I’ve recently been on a book buying spree (thank you Amazon.com) for both my son and myself. One children’s book we just received is called Harriet, You’ll Drive Me Wild! written by Mem Fox. In this book, a little girl named Harriet continues to make messes all over her house. Her mother doesn’t like to yell, and tries to be so patient and calm, until finally, she erupts! What’s nice in this book is that Harriet and her mother talk about what happened. They both listen to each other and share their feelings, and afterward, they are able to be silly together again. There is resolution, and there is change.

Harriet book

Our children’s feelings and emotions change so many times throughout the course of the day.
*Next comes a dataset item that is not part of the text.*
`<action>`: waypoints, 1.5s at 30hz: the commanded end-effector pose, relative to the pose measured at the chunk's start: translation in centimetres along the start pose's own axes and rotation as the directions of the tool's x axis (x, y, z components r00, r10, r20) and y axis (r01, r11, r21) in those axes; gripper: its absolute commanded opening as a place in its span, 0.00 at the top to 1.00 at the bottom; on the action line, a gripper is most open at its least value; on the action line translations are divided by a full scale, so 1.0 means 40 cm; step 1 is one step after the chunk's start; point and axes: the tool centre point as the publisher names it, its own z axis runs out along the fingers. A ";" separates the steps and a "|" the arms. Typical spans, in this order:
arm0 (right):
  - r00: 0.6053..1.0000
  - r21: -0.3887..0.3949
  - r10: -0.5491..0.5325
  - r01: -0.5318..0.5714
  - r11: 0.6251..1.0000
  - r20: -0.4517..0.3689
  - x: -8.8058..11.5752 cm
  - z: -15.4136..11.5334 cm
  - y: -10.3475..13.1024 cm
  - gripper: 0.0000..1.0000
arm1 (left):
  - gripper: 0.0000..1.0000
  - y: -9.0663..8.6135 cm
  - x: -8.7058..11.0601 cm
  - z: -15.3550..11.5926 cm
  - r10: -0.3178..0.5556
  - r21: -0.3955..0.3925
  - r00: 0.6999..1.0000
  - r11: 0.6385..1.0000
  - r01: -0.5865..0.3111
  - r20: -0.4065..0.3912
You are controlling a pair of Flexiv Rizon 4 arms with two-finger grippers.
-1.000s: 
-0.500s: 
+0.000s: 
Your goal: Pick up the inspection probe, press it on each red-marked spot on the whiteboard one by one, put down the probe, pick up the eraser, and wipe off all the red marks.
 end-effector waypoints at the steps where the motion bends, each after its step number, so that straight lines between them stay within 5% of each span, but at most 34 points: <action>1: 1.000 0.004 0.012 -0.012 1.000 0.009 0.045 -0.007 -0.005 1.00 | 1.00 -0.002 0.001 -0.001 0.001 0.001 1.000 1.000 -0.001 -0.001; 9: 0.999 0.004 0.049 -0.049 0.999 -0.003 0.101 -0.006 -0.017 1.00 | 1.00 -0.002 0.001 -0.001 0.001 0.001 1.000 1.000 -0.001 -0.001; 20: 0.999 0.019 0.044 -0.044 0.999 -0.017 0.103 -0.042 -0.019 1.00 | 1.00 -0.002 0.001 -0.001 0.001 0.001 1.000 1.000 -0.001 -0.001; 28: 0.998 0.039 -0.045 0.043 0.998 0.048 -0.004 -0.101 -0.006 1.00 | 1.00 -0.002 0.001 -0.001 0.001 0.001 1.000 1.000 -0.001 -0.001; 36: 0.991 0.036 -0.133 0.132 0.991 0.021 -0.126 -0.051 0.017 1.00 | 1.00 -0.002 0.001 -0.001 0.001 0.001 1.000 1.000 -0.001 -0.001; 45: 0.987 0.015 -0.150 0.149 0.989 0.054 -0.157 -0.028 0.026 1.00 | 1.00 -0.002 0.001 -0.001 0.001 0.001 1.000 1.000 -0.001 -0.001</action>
It is really helpful for me to remember this and to tell myself: “Ok, he may be really upset right now, but it is only temporary and this, too, will change.” I find that by trying to be mindful of this, it helps to diffuse any extra “reaction” I may have within a situation that is unfolding. It allows me to stay more present with my own feelings, as well as with my son, or whoever I am with. It can be so easy to become overwhelmed by the intensity of situations, so just remember: All things are temporary. Breathe.

It blows my mind how children can be so incredibly intense and emotional one minute, and then shift into being completely silly or playful. Children are masters at “moving on.” We (adults) have so much to learn from them. Children are also incredibly forgiving and caring. They have such incredible imaginations and are always up for an adventure. What a way to live. Intense, loving, adventurous, forgiving…
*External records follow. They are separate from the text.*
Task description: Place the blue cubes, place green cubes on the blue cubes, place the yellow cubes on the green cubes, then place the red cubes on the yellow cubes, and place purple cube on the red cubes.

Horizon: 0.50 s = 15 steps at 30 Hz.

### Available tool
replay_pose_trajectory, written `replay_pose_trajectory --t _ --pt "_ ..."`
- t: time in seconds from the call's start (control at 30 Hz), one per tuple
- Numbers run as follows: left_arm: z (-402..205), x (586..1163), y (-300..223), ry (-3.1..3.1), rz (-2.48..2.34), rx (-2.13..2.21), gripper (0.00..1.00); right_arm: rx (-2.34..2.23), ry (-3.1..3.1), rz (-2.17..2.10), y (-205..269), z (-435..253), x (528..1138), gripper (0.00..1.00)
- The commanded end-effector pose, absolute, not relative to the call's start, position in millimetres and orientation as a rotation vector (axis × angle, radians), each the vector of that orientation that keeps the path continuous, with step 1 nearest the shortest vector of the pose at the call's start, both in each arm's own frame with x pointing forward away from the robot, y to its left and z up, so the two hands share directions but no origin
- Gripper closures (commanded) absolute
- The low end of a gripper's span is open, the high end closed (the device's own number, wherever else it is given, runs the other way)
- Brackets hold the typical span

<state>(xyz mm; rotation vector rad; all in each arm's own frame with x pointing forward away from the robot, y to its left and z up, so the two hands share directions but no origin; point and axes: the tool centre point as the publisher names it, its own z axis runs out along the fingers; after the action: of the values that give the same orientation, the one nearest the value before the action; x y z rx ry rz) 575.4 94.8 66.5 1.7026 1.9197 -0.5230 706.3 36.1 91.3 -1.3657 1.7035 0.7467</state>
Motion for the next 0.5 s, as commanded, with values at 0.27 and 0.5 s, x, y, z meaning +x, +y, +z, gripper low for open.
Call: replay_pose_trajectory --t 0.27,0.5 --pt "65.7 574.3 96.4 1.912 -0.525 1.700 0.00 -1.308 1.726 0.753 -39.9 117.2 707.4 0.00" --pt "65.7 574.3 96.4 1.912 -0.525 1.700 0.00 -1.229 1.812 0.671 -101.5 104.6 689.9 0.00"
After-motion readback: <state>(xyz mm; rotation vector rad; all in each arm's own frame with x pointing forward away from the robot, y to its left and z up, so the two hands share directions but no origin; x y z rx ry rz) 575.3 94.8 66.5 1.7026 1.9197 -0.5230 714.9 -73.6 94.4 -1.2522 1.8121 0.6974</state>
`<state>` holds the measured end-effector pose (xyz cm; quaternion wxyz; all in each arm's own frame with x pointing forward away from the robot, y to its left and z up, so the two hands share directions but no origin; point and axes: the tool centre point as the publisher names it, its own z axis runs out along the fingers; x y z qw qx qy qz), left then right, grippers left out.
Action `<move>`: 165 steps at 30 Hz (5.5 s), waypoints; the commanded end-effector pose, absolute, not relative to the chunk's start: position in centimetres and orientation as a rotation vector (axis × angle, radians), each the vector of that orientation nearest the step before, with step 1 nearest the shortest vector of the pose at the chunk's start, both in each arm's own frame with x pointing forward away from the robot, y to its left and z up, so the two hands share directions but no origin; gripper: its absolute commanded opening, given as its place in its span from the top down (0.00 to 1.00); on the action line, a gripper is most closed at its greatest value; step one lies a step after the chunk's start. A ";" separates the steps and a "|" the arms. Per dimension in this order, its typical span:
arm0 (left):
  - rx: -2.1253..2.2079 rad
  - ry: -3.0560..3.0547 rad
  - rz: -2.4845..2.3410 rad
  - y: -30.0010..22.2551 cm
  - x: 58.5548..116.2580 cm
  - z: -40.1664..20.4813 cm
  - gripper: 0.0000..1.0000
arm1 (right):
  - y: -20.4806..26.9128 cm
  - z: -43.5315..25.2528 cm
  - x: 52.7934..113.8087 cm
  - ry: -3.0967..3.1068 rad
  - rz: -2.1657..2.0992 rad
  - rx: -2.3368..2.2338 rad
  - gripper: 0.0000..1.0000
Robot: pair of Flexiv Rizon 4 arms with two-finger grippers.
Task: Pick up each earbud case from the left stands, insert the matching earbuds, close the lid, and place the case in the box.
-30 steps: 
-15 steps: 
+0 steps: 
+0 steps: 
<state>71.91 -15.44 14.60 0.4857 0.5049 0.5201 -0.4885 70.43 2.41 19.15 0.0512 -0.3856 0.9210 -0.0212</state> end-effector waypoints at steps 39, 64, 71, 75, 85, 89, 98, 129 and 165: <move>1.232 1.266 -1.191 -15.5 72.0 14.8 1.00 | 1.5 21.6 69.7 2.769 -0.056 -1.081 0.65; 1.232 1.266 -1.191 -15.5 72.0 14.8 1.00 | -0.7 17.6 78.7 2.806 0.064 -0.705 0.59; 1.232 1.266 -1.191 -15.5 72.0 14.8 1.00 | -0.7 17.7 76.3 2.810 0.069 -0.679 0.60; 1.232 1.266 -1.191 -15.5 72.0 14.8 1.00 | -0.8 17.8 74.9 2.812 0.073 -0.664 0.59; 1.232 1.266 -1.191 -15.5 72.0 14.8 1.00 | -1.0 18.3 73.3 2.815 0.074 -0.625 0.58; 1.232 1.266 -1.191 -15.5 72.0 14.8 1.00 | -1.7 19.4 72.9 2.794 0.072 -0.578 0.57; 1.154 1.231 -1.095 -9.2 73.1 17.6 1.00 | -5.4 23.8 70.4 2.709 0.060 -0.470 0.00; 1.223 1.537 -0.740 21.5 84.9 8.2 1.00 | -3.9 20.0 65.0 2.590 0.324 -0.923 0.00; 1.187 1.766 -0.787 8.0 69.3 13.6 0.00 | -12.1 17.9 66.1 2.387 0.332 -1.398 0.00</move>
So, I know life can be a rollercoaster at times. And sometimes events happen that really do challenge us and force us into this area of unknown territory… but I promise, if you remain open and receptive, you will learn something from that experience.

A few years ago I was talking to a Tibetan Buddhist nun named Venerable Robina Courtin. In our conversation, it quickly became clear that I was struggling with feeling like I wasn’t doing enough- basically, I expected WAY too much from myself and it just wasn’t necessary. Venerable Robina very kindly told me to do something every night before bed: To write down or tell myself that I AM ENOUGH. To forgive and let go of the things that do not serve me, and to know, truly in my heart, that I have done a good job that day… as a mother to my son, and as a human being.

And you know what… doing that really makes a difference. Every day we have a clean slate, a new opportunity to grow, practice, and cultivate the attitude we wish to have in life. So, my fellow parents out there… try it out. Try being kinder and more forgiving with yourself and do something GOOD for yourself this week. Perhaps take a little time to yourself : go for a walk, take a nap, read a book, have a hot bath, sit in complete silence, start a gratitude journal (self-care article). Do something that is beneficial for your overall well-being because it will DIRECTLY affect your children and family… for the better (try to relax for 2 minutes).

Share about what you have done for some self-care and let me know if you notice any differences with your interactions with others, especially your children. Good luck… and remember, you ARE doing a great job!